'$28K in 28 Days'
EPHRATA — For $28, you can buy a couple days’ worth of groceries, two or three fast food lunches or maybe a respectable bottle of wine. But if 1,000 people chip in $28, His Helping Hands can have its own kitchen.
At the beginning of the month, the Columbia Basin Foundation kicked off its 28K in 28 Days campaign, encouraging Basin residents to chip in $28 each to support the nonprofit.
“We need $200,000 … and my goal was to get all of it by March 1,” said Corinne Isaak, executive director of the Columbia Basin Foundation. “I just felt that we needed to get to the finish line.

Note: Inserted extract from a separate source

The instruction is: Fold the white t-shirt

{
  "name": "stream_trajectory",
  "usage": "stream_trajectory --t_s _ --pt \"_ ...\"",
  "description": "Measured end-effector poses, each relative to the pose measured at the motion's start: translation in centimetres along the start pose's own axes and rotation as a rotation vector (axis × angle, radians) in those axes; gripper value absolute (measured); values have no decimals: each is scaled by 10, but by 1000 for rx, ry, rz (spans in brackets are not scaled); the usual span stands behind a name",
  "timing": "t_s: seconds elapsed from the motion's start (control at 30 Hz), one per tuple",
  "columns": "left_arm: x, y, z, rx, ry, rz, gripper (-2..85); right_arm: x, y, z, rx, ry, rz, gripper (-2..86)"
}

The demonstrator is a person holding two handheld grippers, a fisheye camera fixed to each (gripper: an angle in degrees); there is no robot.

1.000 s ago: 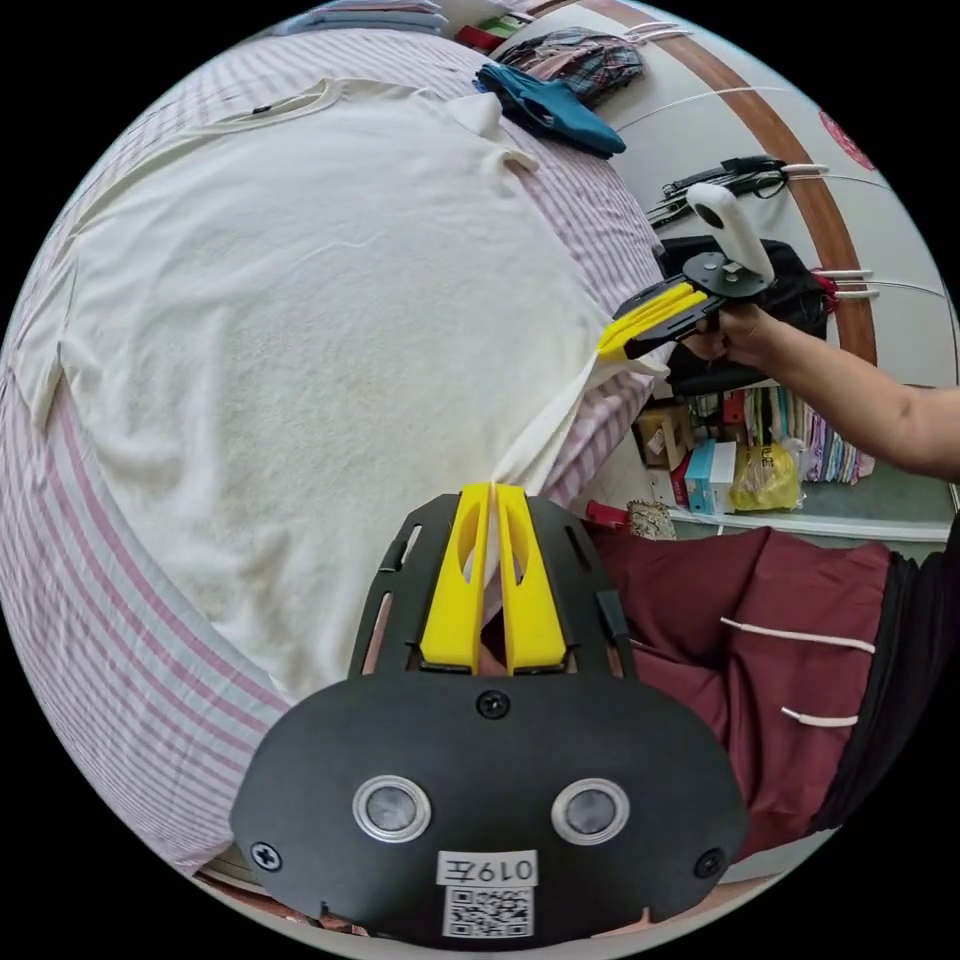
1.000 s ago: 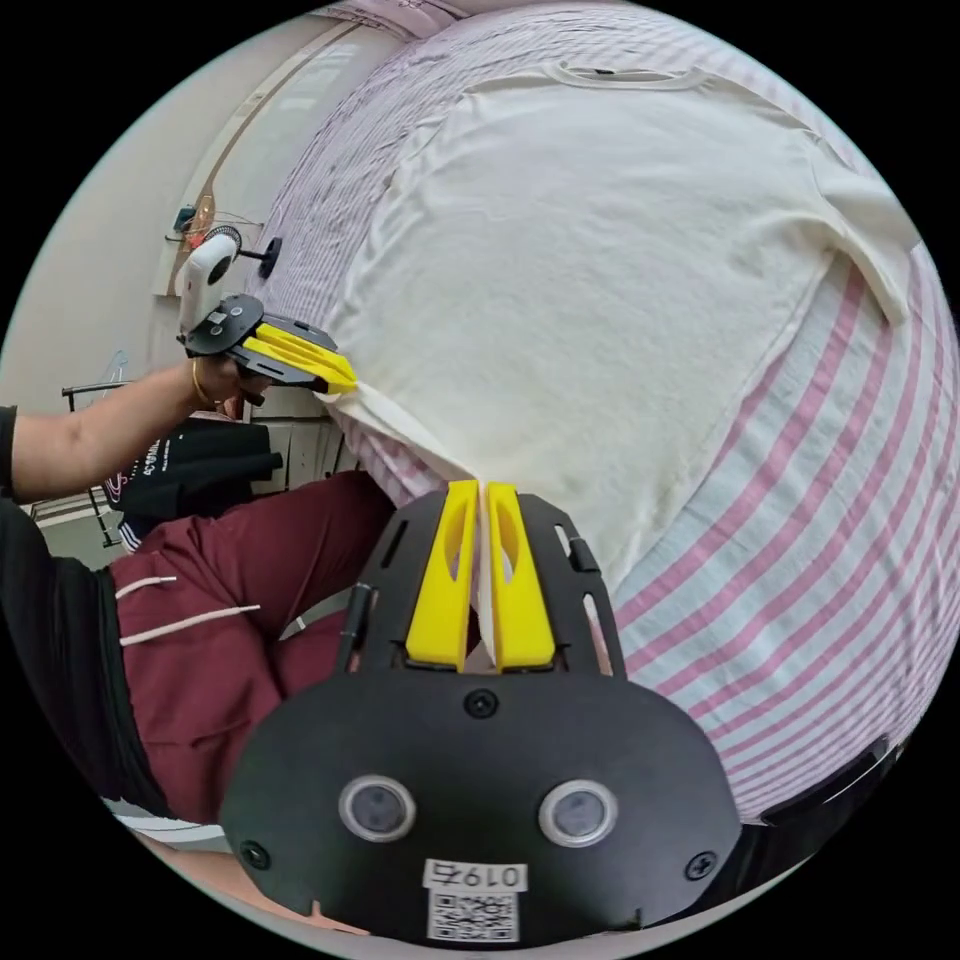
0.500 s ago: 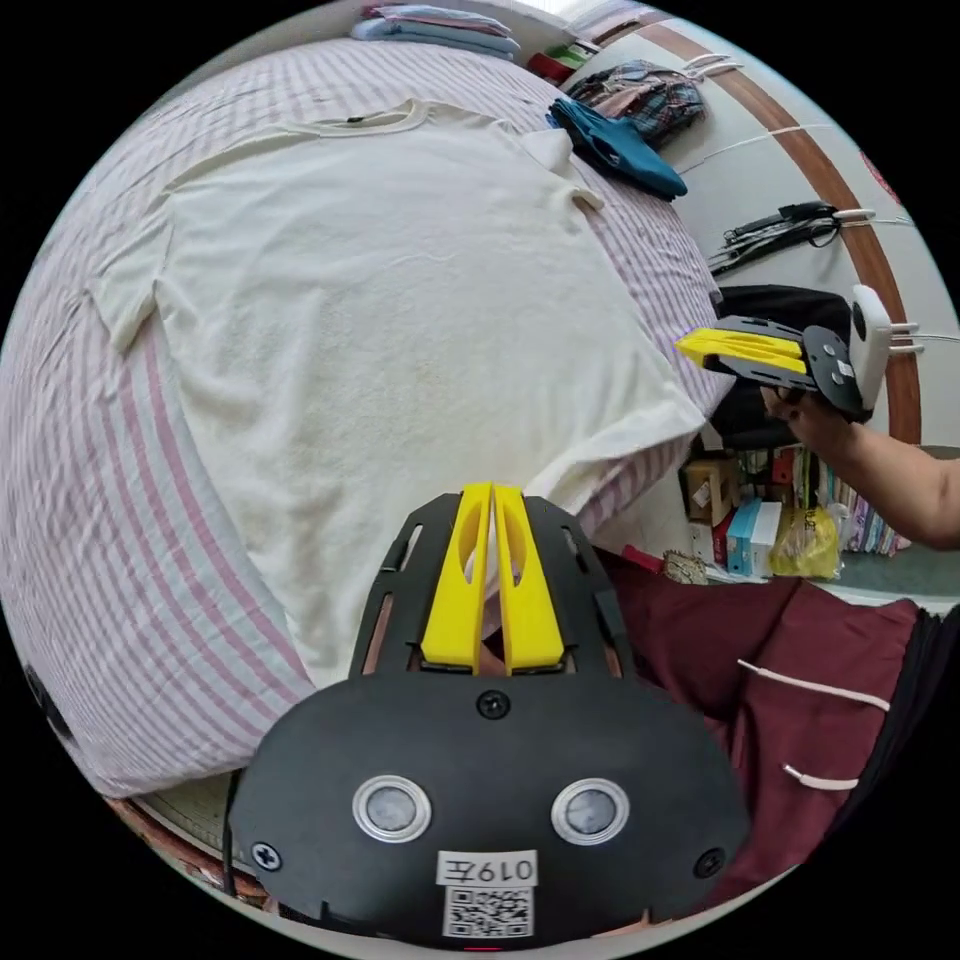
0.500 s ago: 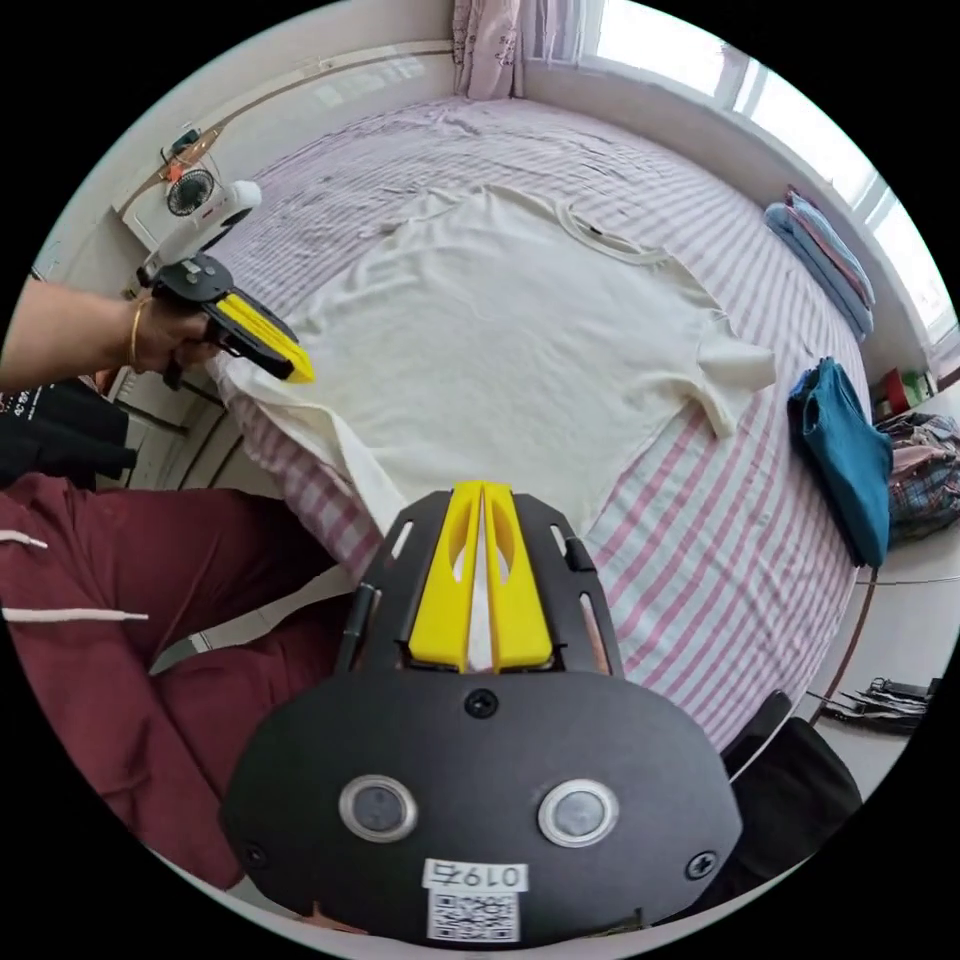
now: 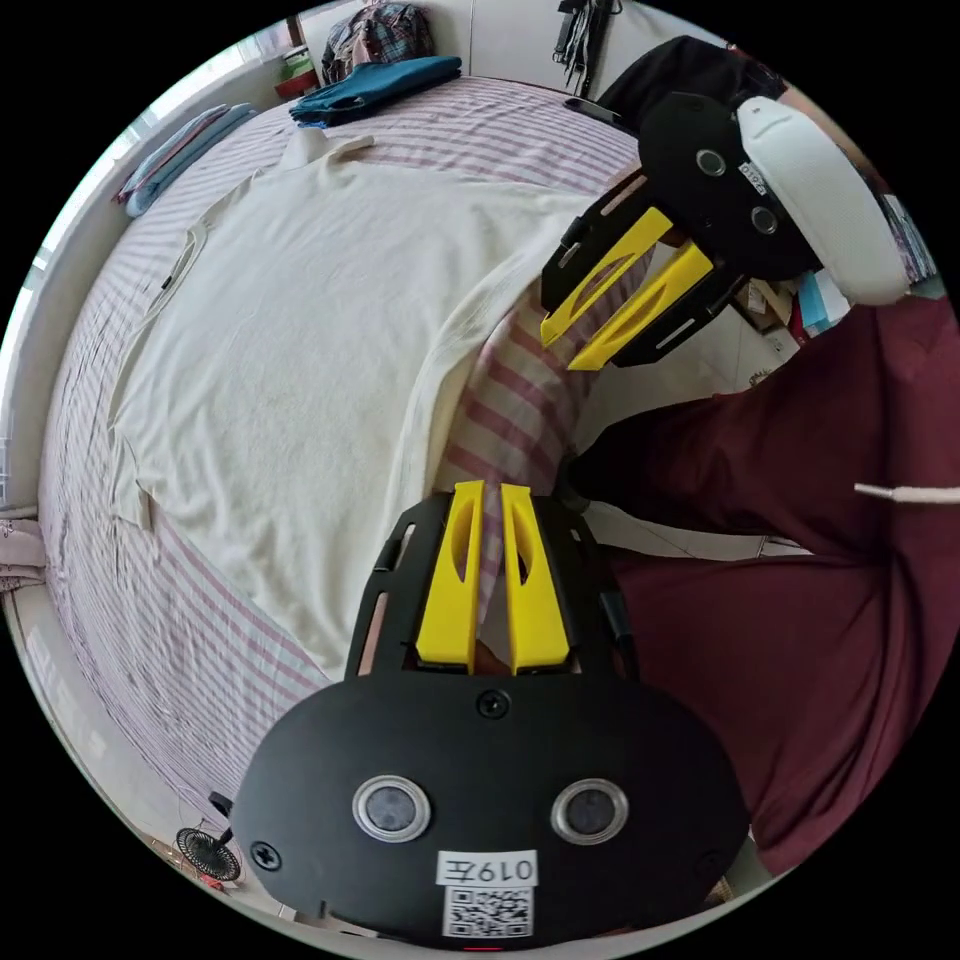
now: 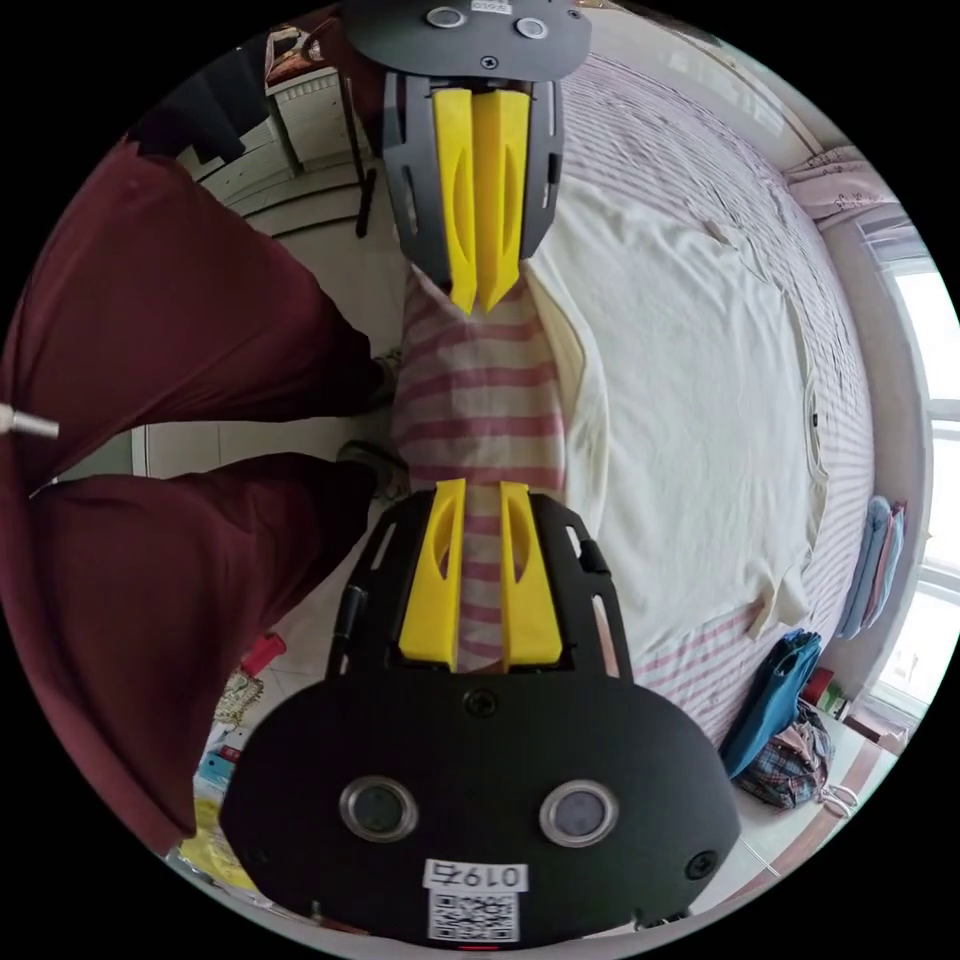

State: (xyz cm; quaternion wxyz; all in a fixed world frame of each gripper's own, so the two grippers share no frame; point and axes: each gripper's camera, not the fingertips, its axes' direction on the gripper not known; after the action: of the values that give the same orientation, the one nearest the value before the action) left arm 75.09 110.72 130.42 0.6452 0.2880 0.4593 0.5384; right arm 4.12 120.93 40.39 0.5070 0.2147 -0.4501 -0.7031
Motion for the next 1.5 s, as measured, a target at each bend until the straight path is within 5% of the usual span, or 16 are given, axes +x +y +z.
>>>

Out of that $200,000 that we needed to raise over the wintertime, we're down to $28,000. We want to put an all-call out to community members so that they understand the project and His Helping Hands, and then they can be a part of something for $28.”
“We had not really gone out to the community (before) because we’ve been applying for grants, and we’ve been working with corporate donors and some larger private donors,” Isaak said. “But it was time because some people drive by and they go ‘What’s going on in there?’ So, we need to have support from the community to get to the finish line.”
His Helping Hands started out in 2011 helping people in need with warm coats and a Christmas dinner, and in November 2024 they moved into half of the former Grant County Journal building, with Crossroads Pregnancy Resource Center on the other side. The Columbia Basin Foundation was instrumental in adapting the building for both organizations.
“We received some large ARPA grants for nonprofits to renovate the building,” Isaak said. “Our first phase was the Crossroads side … And then our second phase was to get the entry, the laundry, the coat closet, everything done for His Helping Hands. We finished that utilizing grants, and the third phase is to create the industrial kitchen and gathering room.”
His Helping Hands offers winter clothing, sleeping bags and hygiene packs for people in need November through February, as well as showers and laundry facilities and a once-a-month free lunch. The planned kitchen and gathering room will let the volunteers serve a free meal to the public every day, said His Helping Hands founder Dawn Prince.
“We couldn’t do a commercial kitchen because the price was astronomical for that,” Prince said. “We are able to do a full kitchen with residential appliances that will meet all the standards to be able to serve meals to the public.”
The new space will seat 35 people, even while the rest of the center’s operations are going on, Prince said.
“We (will) have the ability to make to-go meals, (for when) people have got their kids and they’re not necessarily going to want to sit down and have a meal, but they’ll take it to go,” Prince said.
The campaign will run through March 1 online, and received a handful of donations as of Thursday. Donors can visit www.cbfcommunity.org or scan the QR code.
“If everybody does a little, we gain a lot,” Isaak said.